Each state has variations in the mandated criteria for literacy education for adults. This criteria is required for people in educational or organizational settings, and it is generally advised for tutors and volunteers who teach reading and writing. The State of Maine, for instance, requires adult educators to provide a comprehensive intake and individualized learning plan as well as a curriculum designed to meet key learning outcomes. Criteria across the states is usually similar, and the specific standards that govern adult literacy education for each state can be found on each state's government page.
Regardless of in what state you are teaching, most educators can agree on a few best practices when it comes to teaching adults to read and write. Assessing adult literacy skills both before and after instruction using a standardized test, such as the Test for Adult Basic Education (TABE) or the Comprehensive Adult Student Assessment System (CASAS) allows you to determine a starting place as well as a way to mark improvement in education. In addition, relating the lessons to real-life needs, such as voting, obtaining a driver's license, or finding employment, works better for adults than abstract lessons.

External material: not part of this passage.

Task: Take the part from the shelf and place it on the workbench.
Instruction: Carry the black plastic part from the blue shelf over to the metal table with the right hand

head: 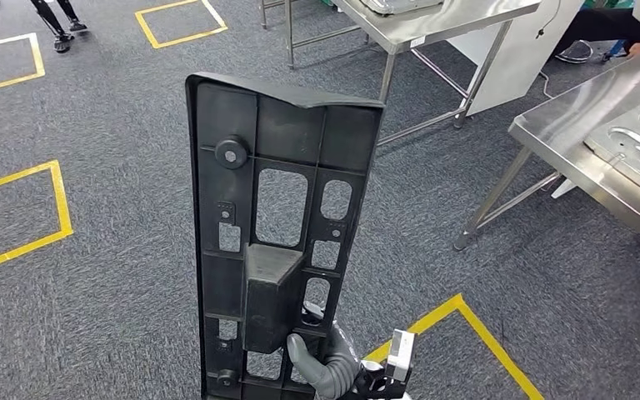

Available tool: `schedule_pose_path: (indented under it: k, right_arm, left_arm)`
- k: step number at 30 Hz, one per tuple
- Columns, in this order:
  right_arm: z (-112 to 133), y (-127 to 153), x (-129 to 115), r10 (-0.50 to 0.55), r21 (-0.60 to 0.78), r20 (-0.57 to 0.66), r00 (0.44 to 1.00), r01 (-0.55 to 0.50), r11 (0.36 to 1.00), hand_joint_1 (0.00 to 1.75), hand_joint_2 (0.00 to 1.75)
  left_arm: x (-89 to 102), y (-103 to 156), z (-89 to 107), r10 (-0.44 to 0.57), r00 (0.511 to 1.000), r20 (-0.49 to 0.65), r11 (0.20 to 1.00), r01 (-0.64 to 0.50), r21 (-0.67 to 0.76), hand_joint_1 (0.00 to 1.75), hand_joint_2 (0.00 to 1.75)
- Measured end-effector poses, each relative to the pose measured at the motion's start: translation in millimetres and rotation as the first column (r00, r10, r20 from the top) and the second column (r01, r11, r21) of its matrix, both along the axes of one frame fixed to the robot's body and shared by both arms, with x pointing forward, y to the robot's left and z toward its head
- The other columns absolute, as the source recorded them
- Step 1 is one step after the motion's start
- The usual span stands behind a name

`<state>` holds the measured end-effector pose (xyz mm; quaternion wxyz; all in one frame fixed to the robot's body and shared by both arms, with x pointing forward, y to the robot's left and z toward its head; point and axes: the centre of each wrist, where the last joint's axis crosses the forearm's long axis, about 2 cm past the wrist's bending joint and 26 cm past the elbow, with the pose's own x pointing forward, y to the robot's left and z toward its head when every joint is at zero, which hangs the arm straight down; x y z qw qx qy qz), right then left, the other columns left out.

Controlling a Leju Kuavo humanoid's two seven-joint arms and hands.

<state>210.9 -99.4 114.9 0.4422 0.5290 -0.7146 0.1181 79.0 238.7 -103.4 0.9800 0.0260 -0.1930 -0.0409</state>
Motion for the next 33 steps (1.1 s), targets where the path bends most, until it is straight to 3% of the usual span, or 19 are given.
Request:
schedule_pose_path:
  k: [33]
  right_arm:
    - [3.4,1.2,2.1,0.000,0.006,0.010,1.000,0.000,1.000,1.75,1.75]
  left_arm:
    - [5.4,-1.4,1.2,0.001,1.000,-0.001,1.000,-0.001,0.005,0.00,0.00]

Generally speaking, there is a prescribed pathway for the development of literacy whether for adults or children. Phonological awareness typically starts with a lesson followed by word analysis; sight recognition; spelling; oral reading, first for accuracy then for fluency; comprehension and writing. For beginning or basic readers, some methods begin with an image and carefully build off that image into using short words, sentences and paragraphs.

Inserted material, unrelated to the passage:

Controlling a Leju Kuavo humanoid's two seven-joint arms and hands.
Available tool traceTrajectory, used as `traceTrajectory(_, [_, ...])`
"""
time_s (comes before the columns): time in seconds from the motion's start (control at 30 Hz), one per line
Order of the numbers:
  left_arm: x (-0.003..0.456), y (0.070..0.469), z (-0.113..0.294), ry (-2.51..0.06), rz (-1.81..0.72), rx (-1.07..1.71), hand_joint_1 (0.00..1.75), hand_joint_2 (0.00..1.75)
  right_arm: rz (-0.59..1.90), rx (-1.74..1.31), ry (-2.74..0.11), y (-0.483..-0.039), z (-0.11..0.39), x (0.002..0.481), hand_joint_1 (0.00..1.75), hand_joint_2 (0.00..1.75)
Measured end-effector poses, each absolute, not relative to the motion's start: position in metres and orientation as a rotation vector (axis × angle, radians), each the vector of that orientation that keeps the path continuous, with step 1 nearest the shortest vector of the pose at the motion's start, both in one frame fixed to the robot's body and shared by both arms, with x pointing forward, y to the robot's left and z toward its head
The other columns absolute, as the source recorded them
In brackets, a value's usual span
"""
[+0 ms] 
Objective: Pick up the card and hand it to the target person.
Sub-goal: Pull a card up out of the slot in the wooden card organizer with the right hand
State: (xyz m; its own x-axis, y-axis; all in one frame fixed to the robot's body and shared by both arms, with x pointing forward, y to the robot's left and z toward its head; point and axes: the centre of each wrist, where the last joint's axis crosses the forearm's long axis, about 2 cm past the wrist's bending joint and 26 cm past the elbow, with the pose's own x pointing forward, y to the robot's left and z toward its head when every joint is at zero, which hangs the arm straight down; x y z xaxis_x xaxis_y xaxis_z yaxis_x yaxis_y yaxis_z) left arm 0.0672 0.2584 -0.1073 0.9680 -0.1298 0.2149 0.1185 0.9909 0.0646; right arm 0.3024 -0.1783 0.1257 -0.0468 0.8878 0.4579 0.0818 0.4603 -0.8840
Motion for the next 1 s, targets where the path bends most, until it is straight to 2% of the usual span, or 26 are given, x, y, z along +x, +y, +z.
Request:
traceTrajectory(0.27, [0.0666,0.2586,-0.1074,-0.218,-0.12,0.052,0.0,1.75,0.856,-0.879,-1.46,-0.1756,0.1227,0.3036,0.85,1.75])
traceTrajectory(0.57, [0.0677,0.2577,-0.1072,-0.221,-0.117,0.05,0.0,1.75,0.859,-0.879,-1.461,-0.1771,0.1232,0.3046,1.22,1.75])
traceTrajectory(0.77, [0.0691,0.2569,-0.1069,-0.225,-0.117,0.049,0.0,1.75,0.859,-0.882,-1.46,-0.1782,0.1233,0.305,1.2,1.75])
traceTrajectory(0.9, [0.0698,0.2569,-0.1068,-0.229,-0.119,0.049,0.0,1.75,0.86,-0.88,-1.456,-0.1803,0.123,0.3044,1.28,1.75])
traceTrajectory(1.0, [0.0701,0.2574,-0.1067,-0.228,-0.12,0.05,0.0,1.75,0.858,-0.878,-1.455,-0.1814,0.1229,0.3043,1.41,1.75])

While reading is a cohort of writing education, writing instruction has a slightly different prescription to reading instruction. Foremost, many adult learners are asked to report writing anxiety that hinders their ability to write and learn writing. Generally speaking, the basic path of writing instruction begins with parts of speech and basic sentence construction and builds up to complex sentence construction, clarity, coherence, paragraph construction, effective transitions and organization.